问题的提出
王海现象既已成为"现象",说明其已具有一定的代表性。一方面以打假索赔为目的的"王海事件"大量涌现;而另一方面,不同的法院对这一类纠纷的处理结果却大相径庭。这种现象经媒体的炒作,甚至有"南、北王海"受到不同"待遇"的说法。[1]法学界对这一现象已有相当精辟的分析。近期拜读王利明先生《也谈王海现象与惩罚性赔偿的运用》一文,深受启发。[2]先生从实体法角度对消费者的界定、产品责任和违约责任的适用及惩罚性赔偿的运用一一道来,言之成理。笔者感悟之余,也想从程序方面谈谈王海现象存在的问题。
以打假索赔为目的的王海现象有两个相同的特征,其一、所谓的"知假买假";其二、诉讼请求一般为双倍惩罚性赔偿。而法院的作法大致有三种:一是认定"王海"属消费者范畴,支持其主张;二是认为"王海"不是消法意义上的消费者,完全驳回其诉讼请求;三是认定"王海"不是诚信之消费者,但从违约责任或产品责任方面给予救济。
分析意见
既然王海现象具有大致相同的特征,而法院的审理结果及理由却如此迥异,我们就不得不对此予以关注。本文的焦点乃是程序方面。
一、 诉讼请求、诉讼标的及其意义
现代法治国家是建立在国家与市民社会二元对立互动基础上的。从宪政意义上讲,就是通过分权制衡的制度安排防止权力恣意膨胀,于市民社会层面,则通过明确私权神圣原则、界定权力不得肆意闯入的私权领域,从而达到权利对权力的动态平衡。民事诉讼就是当事人通过公力救济解决私权纠纷的一种制度安排。民事诉讼也就成为了国家权力(审判权)与私权的交接点。
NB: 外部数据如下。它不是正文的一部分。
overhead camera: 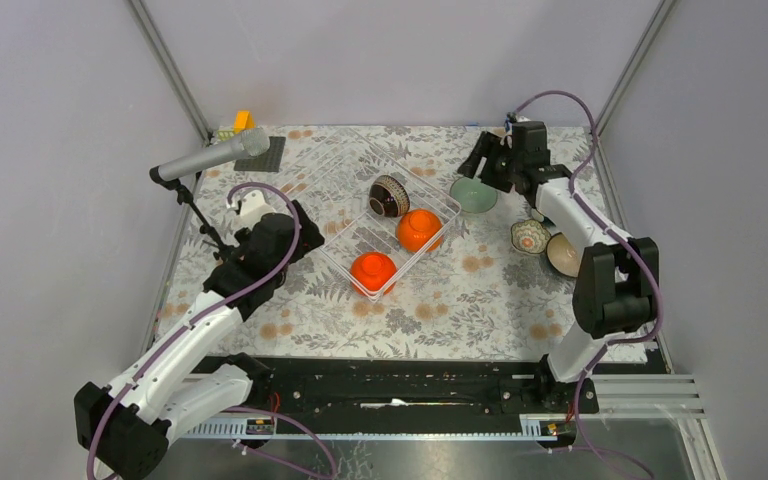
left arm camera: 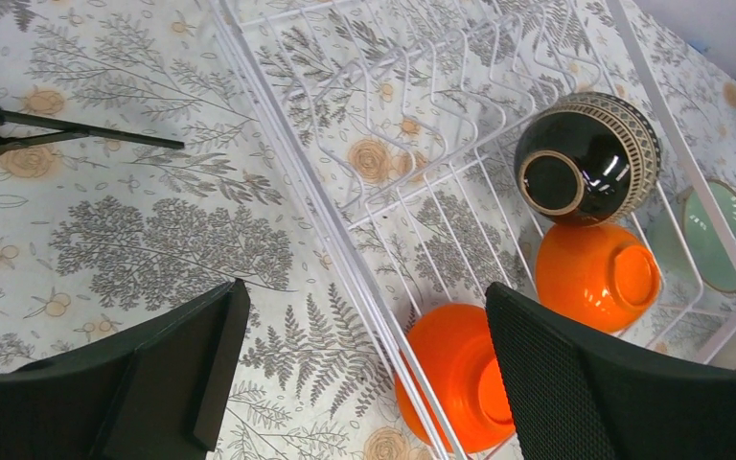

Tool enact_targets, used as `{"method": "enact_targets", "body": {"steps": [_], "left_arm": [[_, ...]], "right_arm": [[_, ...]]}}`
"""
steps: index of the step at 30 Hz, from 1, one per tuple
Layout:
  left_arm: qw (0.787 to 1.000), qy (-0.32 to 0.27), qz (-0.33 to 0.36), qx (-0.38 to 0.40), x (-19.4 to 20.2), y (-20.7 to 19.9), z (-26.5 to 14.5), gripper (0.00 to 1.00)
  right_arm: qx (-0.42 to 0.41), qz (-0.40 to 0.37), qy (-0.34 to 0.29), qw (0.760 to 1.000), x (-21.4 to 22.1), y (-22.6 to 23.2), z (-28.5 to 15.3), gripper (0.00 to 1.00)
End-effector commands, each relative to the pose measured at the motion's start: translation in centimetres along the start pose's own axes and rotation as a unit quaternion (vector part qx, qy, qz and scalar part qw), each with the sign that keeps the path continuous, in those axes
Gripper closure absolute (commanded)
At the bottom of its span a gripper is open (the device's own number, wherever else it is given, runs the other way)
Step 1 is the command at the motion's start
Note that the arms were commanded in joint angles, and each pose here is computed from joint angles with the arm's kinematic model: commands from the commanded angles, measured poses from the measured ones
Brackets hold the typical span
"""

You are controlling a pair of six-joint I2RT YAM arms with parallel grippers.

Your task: Unload the bowls from the dish rack

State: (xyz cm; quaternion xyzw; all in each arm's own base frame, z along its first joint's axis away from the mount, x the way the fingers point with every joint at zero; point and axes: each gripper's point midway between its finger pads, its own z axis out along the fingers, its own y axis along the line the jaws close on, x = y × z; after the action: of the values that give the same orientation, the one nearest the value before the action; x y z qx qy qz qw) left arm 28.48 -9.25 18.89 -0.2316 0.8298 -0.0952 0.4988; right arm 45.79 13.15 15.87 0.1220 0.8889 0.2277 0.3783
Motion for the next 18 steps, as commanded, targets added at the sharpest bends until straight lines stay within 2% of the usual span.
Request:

因此,反映私权特征的处分权与反映公权特征的审判权必然发生关系。[3]这种关系表现为当事人和法官在民事诉讼法律关系中谁居主导地位的问题。据此标准,理论上将民事诉讼模式划分为职权主义模式和当事人主义模式。一国的民事诉讼模式采取哪一种主义,主要受该国经济体制、政治体制和法律文化传统等因素的影响和制约。我国颁布的第一部民诉法典--《中华人民共和国民事诉讼法(试行)》(以下简称试行法),就明显受苏联民诉法典的影响,反映了计划经济条件下国家权力干预几乎全部政治经济生活的理论与实践,同时也显示了我国传统超职权主义审判方式--纠问式诉讼模式的固有影响力。这种过分强调和倚重国家干预、忽视甚至漠视当事人处分权的诉讼模式,不仅加重了审判机构的压力,导致了机构的膨胀,效率低下,而且严重束缚了当事人决定私人事务的自主处分权。随着市场经济目标的确立,由计划经济向市场经济转型的过程中,相应的制度转型和改革势所必然,其中,审判方式的改革也势在必行。包括民事诉讼模式的重构必须反映市场经济的内在要求。换言之,当事人主义的民事诉讼模式应该得到反映和加强。91年颁布的民事诉讼法就在一定程度上反映了这种思想,如民事诉讼法第13条就明文规定了当事人处分原则,同时在具体制度的设计上也强化了当事人的处分权。因此,在处分权和审判权互动关系中,法院就必须尊重当事人对实体私权和诉讼权利的合法处置。换言之,当事人的处分权对审判权有着直接的影响:审判权的初始运作取决于当事人是否提起诉讼;审判权的作用范围受制于当事人的请求事项和争议事实;审判权通常因当事人撤回诉讼或因双方当事人达成调解协议而停止运作;一审裁决作出后审判是否需要继续运行也取决于当事人对上诉权的处分。这些足以说明处分权的存在构成对审判权的合理制约。[4]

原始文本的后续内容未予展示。